C’est la principale raison pour laquelle Wall Street patine depuis des semaines : l’Amérique craint de voir les bénéfices de ses entreprises attaqués par une devise trop forte. Voilà qui va singulièrement compliquer la tâche de la réserve fédérale américaine.

"Corporate America" est-elle en train de commencer à plier sous le poids d’une devise trop forte ? La question se pose et va même dominer les débats ces prochains mois, tant la force du dollar commence à poser problème aux entreprises du pays.

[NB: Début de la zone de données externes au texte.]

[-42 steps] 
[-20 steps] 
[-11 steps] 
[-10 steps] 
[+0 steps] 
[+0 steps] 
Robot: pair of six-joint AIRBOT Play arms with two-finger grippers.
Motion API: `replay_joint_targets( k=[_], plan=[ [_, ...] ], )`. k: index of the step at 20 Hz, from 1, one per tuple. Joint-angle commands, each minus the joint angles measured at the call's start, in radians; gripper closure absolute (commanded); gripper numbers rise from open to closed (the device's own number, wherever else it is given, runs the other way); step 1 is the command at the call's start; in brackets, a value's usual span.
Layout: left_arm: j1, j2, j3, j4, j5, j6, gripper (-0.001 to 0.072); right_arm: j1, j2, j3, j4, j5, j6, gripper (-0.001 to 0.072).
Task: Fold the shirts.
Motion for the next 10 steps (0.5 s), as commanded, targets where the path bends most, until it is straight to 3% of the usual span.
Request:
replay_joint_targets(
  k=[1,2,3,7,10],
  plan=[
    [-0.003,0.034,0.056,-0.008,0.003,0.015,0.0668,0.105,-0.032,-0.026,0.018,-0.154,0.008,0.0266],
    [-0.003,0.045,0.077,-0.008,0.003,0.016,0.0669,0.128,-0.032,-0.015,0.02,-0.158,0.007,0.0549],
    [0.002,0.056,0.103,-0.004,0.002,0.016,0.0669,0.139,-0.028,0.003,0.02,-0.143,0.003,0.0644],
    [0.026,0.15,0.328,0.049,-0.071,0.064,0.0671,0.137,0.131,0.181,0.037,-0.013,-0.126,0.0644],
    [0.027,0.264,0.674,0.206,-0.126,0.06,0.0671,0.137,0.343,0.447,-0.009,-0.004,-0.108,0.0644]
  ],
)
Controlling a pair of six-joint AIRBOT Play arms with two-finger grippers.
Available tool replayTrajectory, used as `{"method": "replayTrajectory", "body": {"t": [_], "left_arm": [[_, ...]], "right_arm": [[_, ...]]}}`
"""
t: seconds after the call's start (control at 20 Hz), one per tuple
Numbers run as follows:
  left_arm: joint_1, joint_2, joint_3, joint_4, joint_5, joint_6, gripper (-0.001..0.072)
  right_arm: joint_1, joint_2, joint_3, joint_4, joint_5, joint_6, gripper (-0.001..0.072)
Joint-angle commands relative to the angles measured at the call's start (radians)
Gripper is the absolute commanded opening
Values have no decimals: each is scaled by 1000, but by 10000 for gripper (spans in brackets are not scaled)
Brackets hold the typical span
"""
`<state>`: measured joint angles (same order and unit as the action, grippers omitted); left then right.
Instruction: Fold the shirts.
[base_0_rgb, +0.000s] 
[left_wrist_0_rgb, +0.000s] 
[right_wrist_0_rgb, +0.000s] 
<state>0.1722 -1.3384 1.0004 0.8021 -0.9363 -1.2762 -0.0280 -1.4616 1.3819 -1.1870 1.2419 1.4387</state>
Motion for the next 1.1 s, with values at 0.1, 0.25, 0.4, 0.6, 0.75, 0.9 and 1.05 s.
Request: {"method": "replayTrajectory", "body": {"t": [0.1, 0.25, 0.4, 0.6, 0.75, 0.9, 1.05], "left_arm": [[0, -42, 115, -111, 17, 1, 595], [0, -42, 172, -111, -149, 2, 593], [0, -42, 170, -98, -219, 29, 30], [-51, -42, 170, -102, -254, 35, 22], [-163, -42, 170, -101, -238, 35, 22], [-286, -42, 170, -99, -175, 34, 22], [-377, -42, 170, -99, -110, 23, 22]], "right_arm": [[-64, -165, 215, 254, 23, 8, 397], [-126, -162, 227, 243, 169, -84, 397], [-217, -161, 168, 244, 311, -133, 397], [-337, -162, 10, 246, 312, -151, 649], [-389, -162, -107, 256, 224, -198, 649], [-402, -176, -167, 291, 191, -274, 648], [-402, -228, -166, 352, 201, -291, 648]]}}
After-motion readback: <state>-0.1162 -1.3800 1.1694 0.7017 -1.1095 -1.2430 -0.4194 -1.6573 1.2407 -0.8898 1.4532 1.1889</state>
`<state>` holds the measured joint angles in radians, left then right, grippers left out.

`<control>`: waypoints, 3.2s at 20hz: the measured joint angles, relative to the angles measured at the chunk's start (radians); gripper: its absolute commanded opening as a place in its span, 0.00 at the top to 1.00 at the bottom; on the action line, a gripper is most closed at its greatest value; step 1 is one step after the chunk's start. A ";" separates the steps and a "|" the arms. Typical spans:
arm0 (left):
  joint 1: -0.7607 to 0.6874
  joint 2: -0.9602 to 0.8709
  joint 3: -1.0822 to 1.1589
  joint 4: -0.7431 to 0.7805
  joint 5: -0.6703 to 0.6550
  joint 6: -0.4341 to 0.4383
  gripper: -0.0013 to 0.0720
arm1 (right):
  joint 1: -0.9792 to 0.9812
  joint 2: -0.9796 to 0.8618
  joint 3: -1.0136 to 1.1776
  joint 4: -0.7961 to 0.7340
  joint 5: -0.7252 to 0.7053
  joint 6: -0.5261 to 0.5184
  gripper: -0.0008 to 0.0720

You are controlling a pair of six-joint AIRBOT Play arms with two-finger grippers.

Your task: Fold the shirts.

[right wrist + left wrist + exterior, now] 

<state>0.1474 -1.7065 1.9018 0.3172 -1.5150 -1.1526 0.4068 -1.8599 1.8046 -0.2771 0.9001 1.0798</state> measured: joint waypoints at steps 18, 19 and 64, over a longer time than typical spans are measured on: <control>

Le phénomène a commencé à se faire sentir dès la fin de l’année dernière, et la publication des résultats 2014 et des perspectives 2015 des entreprises américaines a été l’occasion d’un premier bilan. Selon les statistiques du cabinet FireApp, l’ensemble des entreprises nord-américaines ont subi au 4e trimestre 2014 un impact négatif global de 19 milliards de dollars sur leurs comptes.

Oracle : un cas d’école

Phénomène qui s’amplifie, qui prend de la vigueur notamment pour les entreprises qui publient leurs résultats en exercice décalé. C’est notamment le cas d’Oracle, à la fois baromètre des high-tech américaines, du monde du logiciel, et aussi très dépendant des perspectives d’investissements d’entreprises en matière de technologie.

Et le bilan n’est pas rose, le chiffre d’affaires est tout juste stable sur le trimestre écoulé à 9,3 milliards de dollars. Mais si on exclue les effets de change, on se retrouve avec une croissance de 9% ! Voilà traduits en chiffres l’impact du dollar fort sur les ventes du groupe.

Pression sur la FED

Du coup les bénéfices stagnent eux aussi autour des 2,5 milliards de dollars. Ce qui n’empêchera pas le groupe de verser un dividende plutôt généreux, en hausse de 25% à 15 cents, mais on sent bien que l’enjeu devient important, notamment pour Wall Street.

Ce qui va singulièrement compliquer la tâche de la FED dans les mois à venir. Désormais tout le monde parie sur un relèvement des taux directeurs pour cet été juin ou septembre. La Réserve Fédérale est contrainte de le faire au vu de l’amélioration spectaculaire de l’économie américaine, autant du point de vue des indicateurs d’activité que de ceux du marché de l’emploi.

Quand la puissance de l’Amérique devient source de vulnérabilité

Mais pour autant, elle sait que cette décision va avoir comme conséquence de faire monter les taux longs et d’accroître encore la force du dollar. Les grandes multinationales américaines, que ce soit dans le secteur des produits de grande consommation, la pharmacie, la high-tech… vont devoir amortir l’impact de leur propre devise.

Et contrairement à ce qu’on pourrait penser, c’est un phénomène qui touche l’ensemble des monnaies mondiales, pas que l’Euro-Dollar, qui reste sous fort pression, et en route vers la parité voire plus : Goldman Sachs prévoit désormais 0,95% à horizon 12 mois, 0,85 fin 2016 et 0,80 fin 2017 !

Comme quoi une Amérique qui redevient forte économiquement, dont la monnaie s’apprécie, peut devenir le talon d’Achille des entreprises qui la font vivre. Le dilemme de la FED reste donc entier.